Susan Sontag, no seu ensaio sobre fotografia intitulado O Heroísmo da Visão, alerta-nos para os perigos da beleza na fotografia. A fotografia é sempre bela! Mesmo a fotografia que busca revelar uma realidade cruel e dura tem impacto no observador, porque é bela. Esta beleza pode, sobretudo a longo prazo, neutralizar as emoções e comprometer a documentação e o manifesto social, intenções iniciais do fotógrafo.
Nas palavras da autora,
Numa sociedade de consumo, mesmo as fotografias mais bem-intencionadas e devidamente legendadas acabam sempre por revelar beleza. […] As protegidas classes médias das regiões de maior abundância, onde são tiradas e consumidas a maior parte das fotografias, conhecem os horrores do mundo sobretudo através da câmara: as fotografias podem causar e causam angústia. Mas a tendência esteticizante da fotografia é tal que o meio que comunica a angústia acaba por a neutralizar.
Susan Sontag
De facto, são vários os exemplos, no decorrer da história da fotografia, que testemunham a afirmação de Sontag. Esse efeito de neutralização pela estética é tão mais evidente quanto maior for o distanciamento, sobretudo, temporal, mas, também, espacial do acontecimento.

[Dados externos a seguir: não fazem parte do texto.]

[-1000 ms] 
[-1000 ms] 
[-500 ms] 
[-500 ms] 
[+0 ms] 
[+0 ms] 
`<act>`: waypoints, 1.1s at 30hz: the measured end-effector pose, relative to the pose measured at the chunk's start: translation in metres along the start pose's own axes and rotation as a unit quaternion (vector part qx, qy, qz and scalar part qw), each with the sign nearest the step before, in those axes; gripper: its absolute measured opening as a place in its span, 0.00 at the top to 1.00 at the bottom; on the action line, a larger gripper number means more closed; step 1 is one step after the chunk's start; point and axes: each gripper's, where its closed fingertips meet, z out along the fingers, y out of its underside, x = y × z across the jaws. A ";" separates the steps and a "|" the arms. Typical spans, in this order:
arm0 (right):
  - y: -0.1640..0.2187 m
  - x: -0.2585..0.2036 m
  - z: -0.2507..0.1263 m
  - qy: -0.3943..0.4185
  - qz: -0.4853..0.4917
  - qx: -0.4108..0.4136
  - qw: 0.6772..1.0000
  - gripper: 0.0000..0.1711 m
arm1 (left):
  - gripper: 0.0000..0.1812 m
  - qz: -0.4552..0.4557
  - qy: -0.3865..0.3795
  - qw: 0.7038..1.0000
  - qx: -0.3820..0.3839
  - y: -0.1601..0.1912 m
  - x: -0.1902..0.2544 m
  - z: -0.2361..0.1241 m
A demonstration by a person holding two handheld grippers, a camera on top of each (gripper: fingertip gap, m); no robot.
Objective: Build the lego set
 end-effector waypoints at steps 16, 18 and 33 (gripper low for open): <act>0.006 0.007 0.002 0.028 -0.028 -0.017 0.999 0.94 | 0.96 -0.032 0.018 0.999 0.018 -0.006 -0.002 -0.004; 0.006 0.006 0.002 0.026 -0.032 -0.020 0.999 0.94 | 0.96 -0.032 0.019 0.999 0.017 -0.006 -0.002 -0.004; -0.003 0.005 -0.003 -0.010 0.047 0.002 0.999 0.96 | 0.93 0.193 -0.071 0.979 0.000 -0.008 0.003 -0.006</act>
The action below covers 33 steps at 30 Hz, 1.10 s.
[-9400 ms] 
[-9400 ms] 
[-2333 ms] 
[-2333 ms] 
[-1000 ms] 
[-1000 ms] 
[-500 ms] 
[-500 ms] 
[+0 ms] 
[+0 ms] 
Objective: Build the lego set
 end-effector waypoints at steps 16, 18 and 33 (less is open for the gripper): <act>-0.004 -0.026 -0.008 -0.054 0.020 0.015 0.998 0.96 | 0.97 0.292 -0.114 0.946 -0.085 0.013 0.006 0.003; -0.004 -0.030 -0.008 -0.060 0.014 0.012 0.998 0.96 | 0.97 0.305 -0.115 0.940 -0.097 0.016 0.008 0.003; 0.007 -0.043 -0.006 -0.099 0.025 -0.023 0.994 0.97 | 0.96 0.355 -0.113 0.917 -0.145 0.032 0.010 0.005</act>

Porém, no aqui e agora, no ponto de distância quase nula, a narcotização pelo belo pode ser o mais importante, senão o único, instrumento que permite ver.
Lucas Barioulet é um fotógrafo documentarista francês, sediado em Paris. Barioulet tem feito um trabalho extraordinário na documentação do surto de covid-19 na capital francesa. As fotografias são duras e mostram uma realidade que nenhum de nós jamais esperou ter de ver ou efrentar. Espelham a angústa e o medo que todos partilhamos. Contudo, através do belo, entorpecem as emoções, permitindo que o olhar sobre cada foto se prolongue.
As fotos de Lucas Barioulet sublinham a bizarraria da Esplanade du Trocadérovazia de gente com a Torre Eiffel, ao fundo, vazia de turistas. Revelam o absurdo que é o Cour Napoléon, com o Louvre e a sua pirâmide, privado de visitantes. Delatam o inconsolo que são as exéquias dadas por um padre numa igreja vazia. Testemunham as dificuldades enfrentadas pelos profissionais de saúde, na linha da frente. Desvelam a humanidade da mão de um socorrista que conforta o paciente.
E são belas. Sobretudo são belas. Uma beleza que torna suportável o ato de ver. Uma beleza que quase adormece o vírus do medo que cada um de nós sente no mais intimo do seu ser. Uma beleza que nos permite olhar o sofrimento alheio com a cosnciência da nossa própria vulnerabilidade anestesiada, ainda que desperta.
Ao fotógrafo, perdoa-se o belo, por permitir o olhar.